> Information supplied:
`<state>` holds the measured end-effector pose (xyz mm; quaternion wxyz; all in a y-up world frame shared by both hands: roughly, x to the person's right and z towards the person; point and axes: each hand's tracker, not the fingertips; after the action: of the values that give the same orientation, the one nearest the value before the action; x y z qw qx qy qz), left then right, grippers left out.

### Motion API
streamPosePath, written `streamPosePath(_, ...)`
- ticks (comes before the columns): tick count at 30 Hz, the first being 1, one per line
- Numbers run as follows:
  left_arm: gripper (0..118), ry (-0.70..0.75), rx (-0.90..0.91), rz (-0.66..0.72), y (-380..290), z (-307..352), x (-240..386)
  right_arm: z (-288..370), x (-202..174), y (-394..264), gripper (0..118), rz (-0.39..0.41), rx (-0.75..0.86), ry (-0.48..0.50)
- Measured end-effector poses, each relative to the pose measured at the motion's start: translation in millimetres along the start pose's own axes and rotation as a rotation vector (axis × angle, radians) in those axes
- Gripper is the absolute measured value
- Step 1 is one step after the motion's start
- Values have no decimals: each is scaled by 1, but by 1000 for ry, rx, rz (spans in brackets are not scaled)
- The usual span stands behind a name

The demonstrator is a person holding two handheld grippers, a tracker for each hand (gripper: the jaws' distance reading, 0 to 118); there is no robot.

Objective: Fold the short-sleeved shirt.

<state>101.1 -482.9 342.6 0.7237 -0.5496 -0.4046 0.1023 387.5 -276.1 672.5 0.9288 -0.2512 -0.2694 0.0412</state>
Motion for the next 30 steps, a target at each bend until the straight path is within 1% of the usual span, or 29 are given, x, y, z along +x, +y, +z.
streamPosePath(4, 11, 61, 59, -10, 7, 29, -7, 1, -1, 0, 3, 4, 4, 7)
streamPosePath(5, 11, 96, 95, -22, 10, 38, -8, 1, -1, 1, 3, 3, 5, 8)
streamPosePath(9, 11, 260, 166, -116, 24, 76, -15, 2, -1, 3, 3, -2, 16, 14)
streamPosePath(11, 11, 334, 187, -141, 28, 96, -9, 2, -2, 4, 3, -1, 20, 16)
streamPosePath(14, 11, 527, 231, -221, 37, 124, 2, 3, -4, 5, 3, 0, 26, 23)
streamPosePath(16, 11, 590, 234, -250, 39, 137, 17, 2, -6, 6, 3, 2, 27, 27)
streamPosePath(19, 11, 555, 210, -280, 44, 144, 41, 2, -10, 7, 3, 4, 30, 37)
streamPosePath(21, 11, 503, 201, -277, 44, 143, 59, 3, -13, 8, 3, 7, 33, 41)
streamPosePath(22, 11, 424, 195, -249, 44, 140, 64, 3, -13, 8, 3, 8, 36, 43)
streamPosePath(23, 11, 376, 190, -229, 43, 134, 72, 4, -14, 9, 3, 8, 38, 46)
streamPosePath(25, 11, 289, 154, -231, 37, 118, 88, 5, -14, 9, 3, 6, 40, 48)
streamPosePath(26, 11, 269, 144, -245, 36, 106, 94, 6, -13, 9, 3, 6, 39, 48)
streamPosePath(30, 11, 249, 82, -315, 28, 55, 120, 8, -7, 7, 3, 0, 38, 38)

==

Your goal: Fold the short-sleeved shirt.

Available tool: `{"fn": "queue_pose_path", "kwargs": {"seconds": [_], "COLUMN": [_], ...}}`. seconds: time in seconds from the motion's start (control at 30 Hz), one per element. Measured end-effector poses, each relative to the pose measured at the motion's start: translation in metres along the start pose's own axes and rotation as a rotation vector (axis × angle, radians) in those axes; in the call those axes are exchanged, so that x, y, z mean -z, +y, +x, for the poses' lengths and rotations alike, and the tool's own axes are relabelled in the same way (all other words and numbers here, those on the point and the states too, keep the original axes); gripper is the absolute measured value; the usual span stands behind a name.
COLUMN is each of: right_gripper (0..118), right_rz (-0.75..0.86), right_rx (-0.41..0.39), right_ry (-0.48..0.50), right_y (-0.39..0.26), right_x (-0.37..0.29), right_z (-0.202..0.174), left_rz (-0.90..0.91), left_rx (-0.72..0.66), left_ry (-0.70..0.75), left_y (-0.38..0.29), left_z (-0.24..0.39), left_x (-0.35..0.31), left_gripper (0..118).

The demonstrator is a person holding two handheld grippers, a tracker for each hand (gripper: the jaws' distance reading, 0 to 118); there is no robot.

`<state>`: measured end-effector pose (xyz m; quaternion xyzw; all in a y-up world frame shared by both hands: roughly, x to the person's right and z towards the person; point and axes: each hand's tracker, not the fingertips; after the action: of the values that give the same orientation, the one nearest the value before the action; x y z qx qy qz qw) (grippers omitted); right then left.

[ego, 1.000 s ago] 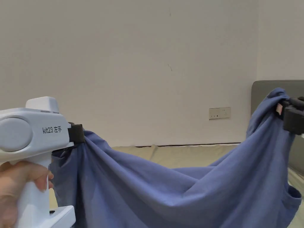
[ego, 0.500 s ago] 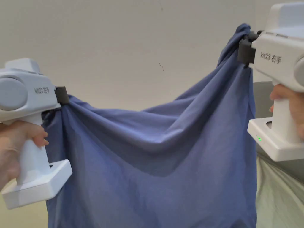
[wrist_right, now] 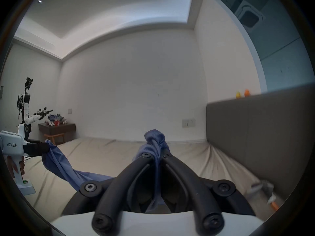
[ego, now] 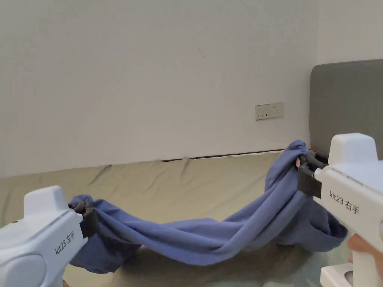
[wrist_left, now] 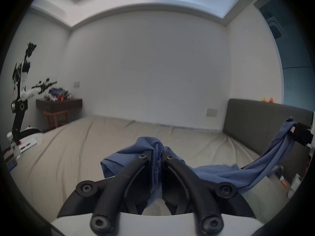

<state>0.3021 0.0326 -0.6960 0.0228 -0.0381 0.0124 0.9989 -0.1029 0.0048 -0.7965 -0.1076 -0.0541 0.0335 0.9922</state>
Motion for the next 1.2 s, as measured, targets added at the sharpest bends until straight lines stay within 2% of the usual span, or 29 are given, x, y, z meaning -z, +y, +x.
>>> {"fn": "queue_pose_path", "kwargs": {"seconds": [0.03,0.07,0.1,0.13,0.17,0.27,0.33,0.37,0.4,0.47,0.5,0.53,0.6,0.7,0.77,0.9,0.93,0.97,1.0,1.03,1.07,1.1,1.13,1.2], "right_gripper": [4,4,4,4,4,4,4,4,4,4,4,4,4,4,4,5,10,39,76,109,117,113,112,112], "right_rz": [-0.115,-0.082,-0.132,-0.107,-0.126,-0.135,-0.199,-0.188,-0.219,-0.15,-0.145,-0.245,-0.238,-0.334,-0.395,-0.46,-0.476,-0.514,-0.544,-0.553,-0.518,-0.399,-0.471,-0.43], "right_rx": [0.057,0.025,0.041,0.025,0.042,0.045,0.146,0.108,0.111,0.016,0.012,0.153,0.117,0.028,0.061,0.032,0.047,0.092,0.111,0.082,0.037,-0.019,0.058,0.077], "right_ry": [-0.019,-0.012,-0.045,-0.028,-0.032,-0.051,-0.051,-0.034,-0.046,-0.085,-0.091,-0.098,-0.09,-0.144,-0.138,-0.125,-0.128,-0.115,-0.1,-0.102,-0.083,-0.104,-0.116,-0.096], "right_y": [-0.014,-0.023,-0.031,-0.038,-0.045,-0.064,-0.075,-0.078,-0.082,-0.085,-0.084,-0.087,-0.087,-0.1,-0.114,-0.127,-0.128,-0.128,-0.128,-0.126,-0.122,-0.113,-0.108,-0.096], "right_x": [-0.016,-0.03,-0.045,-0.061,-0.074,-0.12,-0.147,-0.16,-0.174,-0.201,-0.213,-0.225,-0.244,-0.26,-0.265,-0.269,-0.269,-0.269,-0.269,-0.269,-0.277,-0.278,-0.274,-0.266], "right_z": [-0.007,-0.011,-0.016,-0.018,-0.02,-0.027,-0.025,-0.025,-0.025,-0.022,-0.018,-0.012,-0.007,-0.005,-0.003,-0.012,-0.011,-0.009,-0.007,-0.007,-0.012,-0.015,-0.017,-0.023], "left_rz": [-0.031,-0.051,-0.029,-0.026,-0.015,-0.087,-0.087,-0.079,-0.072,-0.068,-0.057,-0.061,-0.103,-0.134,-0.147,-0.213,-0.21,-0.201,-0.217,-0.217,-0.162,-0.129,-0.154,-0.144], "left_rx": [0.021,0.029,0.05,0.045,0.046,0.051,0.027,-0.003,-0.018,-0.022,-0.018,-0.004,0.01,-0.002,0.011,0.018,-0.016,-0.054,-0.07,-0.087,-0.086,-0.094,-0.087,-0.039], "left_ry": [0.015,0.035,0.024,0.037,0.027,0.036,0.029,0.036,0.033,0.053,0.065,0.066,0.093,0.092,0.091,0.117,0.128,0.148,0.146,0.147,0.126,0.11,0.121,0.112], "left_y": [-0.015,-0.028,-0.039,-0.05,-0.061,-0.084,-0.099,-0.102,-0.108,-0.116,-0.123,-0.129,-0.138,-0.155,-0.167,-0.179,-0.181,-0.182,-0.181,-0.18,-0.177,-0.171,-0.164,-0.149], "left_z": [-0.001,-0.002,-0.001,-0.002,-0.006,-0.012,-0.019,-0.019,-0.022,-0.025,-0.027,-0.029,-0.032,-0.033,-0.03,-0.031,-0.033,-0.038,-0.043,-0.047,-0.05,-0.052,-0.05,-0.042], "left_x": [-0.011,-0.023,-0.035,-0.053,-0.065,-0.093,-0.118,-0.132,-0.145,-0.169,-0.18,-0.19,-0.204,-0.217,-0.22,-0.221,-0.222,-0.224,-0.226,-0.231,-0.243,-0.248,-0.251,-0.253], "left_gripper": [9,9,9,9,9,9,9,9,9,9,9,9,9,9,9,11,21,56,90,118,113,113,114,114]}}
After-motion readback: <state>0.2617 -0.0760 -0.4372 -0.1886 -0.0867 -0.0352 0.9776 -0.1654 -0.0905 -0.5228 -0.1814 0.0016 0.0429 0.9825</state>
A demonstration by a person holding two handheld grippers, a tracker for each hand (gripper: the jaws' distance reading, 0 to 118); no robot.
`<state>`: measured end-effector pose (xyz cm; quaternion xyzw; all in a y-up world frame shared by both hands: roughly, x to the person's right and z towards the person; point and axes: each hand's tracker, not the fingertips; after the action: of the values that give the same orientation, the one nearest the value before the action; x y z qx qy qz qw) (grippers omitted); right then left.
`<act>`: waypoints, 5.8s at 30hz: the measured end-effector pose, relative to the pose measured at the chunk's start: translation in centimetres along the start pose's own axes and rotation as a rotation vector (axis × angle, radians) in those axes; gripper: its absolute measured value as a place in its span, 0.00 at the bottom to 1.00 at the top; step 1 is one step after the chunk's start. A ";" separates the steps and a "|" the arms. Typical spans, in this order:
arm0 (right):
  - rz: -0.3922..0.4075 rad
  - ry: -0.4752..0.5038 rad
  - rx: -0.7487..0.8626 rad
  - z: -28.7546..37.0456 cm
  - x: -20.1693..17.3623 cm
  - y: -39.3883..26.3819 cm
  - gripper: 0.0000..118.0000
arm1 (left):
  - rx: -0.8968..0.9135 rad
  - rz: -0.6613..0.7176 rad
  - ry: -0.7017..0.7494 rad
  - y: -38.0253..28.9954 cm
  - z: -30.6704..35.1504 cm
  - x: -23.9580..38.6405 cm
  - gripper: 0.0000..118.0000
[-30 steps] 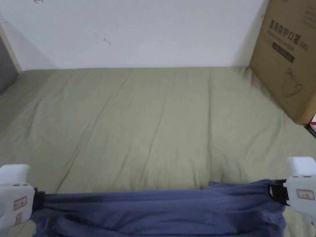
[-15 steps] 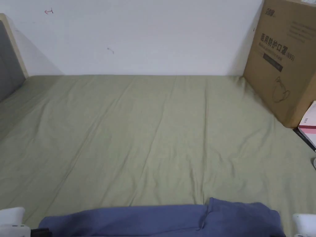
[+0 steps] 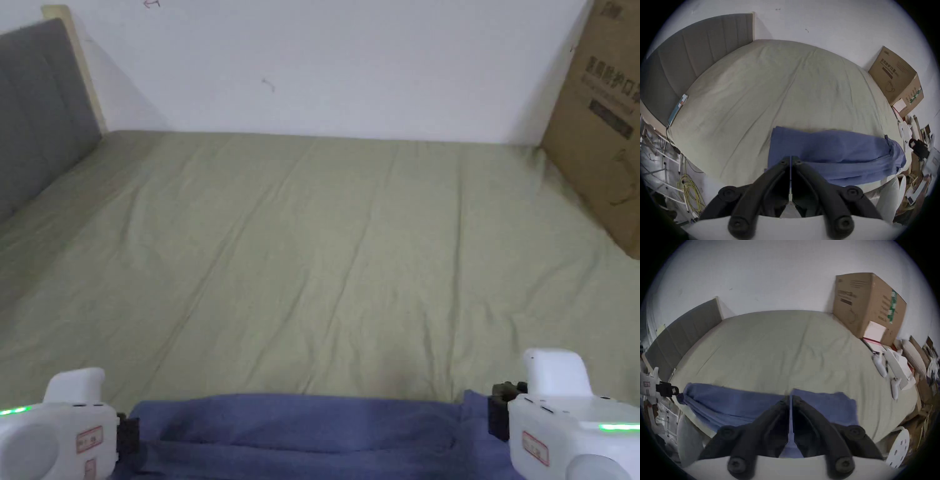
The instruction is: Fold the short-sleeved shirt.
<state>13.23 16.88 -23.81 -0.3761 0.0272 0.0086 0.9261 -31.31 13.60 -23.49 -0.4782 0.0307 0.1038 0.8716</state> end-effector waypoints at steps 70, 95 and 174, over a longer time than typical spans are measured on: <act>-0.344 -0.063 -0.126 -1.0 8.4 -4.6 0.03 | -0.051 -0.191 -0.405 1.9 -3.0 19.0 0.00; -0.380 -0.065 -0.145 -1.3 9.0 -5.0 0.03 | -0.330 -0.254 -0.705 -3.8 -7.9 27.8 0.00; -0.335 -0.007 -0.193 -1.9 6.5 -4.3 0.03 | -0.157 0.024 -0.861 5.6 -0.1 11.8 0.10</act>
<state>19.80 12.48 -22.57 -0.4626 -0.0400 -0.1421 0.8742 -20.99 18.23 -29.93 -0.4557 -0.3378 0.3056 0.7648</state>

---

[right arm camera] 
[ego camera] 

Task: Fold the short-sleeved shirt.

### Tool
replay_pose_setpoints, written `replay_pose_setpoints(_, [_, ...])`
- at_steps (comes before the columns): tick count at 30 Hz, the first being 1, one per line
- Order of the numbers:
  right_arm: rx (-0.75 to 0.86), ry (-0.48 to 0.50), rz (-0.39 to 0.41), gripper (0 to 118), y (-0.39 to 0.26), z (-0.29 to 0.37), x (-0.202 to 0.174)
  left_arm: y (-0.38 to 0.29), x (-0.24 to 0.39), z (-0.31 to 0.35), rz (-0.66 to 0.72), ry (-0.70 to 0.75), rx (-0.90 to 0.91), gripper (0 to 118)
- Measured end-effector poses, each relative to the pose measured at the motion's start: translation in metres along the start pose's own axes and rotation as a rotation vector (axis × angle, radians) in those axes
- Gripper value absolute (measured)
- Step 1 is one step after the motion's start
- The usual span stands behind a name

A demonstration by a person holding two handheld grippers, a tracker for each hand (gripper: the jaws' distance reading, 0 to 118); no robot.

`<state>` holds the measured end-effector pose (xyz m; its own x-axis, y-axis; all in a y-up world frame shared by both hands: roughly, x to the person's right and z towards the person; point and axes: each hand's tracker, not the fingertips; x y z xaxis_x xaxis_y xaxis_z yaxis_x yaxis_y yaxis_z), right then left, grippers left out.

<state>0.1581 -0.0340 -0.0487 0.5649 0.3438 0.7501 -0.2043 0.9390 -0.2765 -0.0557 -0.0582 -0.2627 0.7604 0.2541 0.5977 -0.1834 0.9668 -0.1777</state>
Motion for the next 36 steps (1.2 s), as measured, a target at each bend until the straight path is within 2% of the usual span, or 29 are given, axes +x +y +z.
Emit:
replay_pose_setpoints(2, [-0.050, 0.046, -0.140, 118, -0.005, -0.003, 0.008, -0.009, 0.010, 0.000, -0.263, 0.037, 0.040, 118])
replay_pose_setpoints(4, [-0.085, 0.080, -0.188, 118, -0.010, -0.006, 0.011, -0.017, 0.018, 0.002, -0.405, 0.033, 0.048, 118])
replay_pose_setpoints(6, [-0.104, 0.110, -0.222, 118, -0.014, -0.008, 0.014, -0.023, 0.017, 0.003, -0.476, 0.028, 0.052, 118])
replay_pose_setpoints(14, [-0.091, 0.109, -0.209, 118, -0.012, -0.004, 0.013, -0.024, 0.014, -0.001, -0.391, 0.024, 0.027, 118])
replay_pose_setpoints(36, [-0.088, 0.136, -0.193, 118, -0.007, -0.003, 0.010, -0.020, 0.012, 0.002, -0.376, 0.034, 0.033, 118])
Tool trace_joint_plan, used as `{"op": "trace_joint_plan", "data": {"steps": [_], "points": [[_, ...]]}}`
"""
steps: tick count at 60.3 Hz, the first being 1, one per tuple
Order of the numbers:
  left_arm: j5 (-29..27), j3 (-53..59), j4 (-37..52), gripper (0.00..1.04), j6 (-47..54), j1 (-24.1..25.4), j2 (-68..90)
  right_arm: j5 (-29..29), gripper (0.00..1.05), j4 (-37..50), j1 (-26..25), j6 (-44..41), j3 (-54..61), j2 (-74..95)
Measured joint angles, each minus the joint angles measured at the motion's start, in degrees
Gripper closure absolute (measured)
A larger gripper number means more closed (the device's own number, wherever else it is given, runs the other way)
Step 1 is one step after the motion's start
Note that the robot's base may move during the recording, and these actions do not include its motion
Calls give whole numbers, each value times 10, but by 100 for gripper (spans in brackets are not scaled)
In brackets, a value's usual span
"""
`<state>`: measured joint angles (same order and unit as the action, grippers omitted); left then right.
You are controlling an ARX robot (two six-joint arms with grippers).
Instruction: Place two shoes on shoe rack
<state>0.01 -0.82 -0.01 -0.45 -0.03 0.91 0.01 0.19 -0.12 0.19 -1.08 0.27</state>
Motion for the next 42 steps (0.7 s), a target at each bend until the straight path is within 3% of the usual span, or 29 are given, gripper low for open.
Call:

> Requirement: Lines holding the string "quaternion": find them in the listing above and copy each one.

> Task output:
`<state>` holds the measured end-effector pose (xyz mm; quaternion wxyz; all in a y-up world frame shared by both hands: roughly, x to the person's right and z towards the person; point and axes: each hand's tracker, not the fingertips; after the action: of the values that give the same orientation, the one nearest the value before the action; x y z qw qx qy qz), left then right, grippers left out.
`<state>`: measured end-effector pose (xyz m; quaternion xyzw; all in a y-up world frame shared by both hands: roughly, x to the person's right and z towards the person; point and axes: each hand's tracker, not the fingertips; after the action: of the values that give the same orientation, the one nearest the value before the action; x y z qx qy qz qw) (grippers omitted); right then left.
`<state>`: measured end-effector pose (xyz cm; quaternion xyzw; all in a y-up world frame shared by both hands: roughly, x to the person's right and z towards the person; point and axes: each hand's tracker, not the fingertips; after the action: of the values that give the same orientation, the one nearest the value before the action; x y z qx qy qz qw) (grippers omitted); right then left.

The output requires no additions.